## [WORK ITEM]
Output the lines below exactly, please, from the first line until the line with "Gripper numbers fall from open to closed", counting both.

## [DATA SECTION]
────────────────────────────────────────

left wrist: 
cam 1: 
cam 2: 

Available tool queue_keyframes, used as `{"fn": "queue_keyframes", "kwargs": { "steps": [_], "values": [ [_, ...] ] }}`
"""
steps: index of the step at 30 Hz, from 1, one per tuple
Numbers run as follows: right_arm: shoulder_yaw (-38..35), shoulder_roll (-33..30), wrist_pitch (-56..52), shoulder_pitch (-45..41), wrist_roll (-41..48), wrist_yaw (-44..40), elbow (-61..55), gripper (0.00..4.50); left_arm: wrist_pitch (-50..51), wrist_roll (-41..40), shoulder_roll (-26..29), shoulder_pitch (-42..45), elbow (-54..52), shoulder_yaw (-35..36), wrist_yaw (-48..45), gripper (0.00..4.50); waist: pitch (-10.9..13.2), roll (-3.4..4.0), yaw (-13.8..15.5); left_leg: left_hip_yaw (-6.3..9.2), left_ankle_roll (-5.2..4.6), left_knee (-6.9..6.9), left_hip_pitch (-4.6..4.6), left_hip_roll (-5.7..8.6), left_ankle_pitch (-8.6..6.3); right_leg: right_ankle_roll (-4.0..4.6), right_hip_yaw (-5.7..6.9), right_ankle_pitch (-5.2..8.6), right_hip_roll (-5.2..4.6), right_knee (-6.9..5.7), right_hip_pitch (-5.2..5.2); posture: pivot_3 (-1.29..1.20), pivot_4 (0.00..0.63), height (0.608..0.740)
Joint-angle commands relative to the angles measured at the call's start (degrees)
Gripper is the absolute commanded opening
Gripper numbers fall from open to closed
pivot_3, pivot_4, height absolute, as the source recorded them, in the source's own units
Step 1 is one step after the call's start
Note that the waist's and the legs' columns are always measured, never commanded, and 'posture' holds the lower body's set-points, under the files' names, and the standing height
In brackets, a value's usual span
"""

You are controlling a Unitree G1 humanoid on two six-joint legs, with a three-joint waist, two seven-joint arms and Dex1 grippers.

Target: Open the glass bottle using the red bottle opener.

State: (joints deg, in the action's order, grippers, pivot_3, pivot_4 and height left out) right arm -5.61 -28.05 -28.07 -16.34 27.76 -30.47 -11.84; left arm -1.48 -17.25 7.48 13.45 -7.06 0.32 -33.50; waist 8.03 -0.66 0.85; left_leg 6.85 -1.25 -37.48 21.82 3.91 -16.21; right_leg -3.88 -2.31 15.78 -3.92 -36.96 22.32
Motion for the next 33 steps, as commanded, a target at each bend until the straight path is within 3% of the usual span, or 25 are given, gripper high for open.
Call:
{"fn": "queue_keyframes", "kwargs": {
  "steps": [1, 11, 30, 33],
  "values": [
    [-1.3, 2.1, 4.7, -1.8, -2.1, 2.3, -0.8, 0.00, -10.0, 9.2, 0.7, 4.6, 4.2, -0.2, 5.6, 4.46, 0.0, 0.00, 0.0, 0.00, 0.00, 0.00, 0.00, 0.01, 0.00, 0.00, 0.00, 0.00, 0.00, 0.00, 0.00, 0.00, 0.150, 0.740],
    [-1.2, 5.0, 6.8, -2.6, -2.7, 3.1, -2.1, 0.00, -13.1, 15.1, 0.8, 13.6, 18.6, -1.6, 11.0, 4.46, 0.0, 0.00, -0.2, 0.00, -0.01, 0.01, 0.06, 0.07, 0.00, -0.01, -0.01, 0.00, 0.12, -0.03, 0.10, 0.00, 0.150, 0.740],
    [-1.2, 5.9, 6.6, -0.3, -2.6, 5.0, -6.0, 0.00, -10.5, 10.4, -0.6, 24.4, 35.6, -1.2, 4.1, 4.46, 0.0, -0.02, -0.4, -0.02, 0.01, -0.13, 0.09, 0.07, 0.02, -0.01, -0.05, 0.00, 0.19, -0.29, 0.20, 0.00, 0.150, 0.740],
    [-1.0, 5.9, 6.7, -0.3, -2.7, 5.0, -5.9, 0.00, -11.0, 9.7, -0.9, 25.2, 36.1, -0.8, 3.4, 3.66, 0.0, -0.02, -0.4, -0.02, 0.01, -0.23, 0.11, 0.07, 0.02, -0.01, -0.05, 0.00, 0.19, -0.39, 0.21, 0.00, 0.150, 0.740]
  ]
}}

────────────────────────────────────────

## [EXERCISE OUTPUT]
left wrist: 
cam 1: 
cam 2: 

Available tool queue_keyframes, used as `{"fn": "queue_keyframes", "kwargs": { "steps": [_], "values": [ [_, ...] ] }}`
"""
steps: index of the step at 30 Hz, from 1, one per tuple
Numbers run as follows: right_arm: shoulder_yaw (-38..35), shoulder_roll (-33..30), wrist_pitch (-56..52), shoulder_pitch (-45..41), wrist_roll (-41..48), wrist_yaw (-44..40), elbow (-61..55), gripper (0.00..4.50); left_arm: wrist_pitch (-50..51), wrist_roll (-41..40), shoulder_roll (-26..29), shoulder_pitch (-42..45), elbow (-54..52), shoulder_yaw (-35..36), wrist_yaw (-48..45), gripper (0.00..4.50); waist: pitch (-10.9..13.2), roll (-3.4..4.0), yaw (-13.8..15.5); left_leg: left_hip_yaw (-6.3..9.2), left_ankle_roll (-5.2..4.6), left_knee (-6.9..6.9), left_hip_pitch (-4.6..4.6), left_hip_roll (-5.7..8.6), left_ankle_pitch (-8.6..6.3); right_leg: right_ankle_roll (-4.0..4.6), right_hip_yaw (-5.7..6.9), right_ankle_pitch (-5.2..8.6), right_hip_roll (-5.2..4.6), right_knee (-6.9..5.7), right_hip_pitch (-5.2..5.2); posture: pivot_3 (-1.29..1.20), pivot_4 (0.00..0.63), height (0.608..0.740)
Joint-angle commands relative to the angles measured at the call's start (degrees)
Gripper is the absolute commanded opening
Gripper numbers fall from open to closed

No further output is required for this exercise.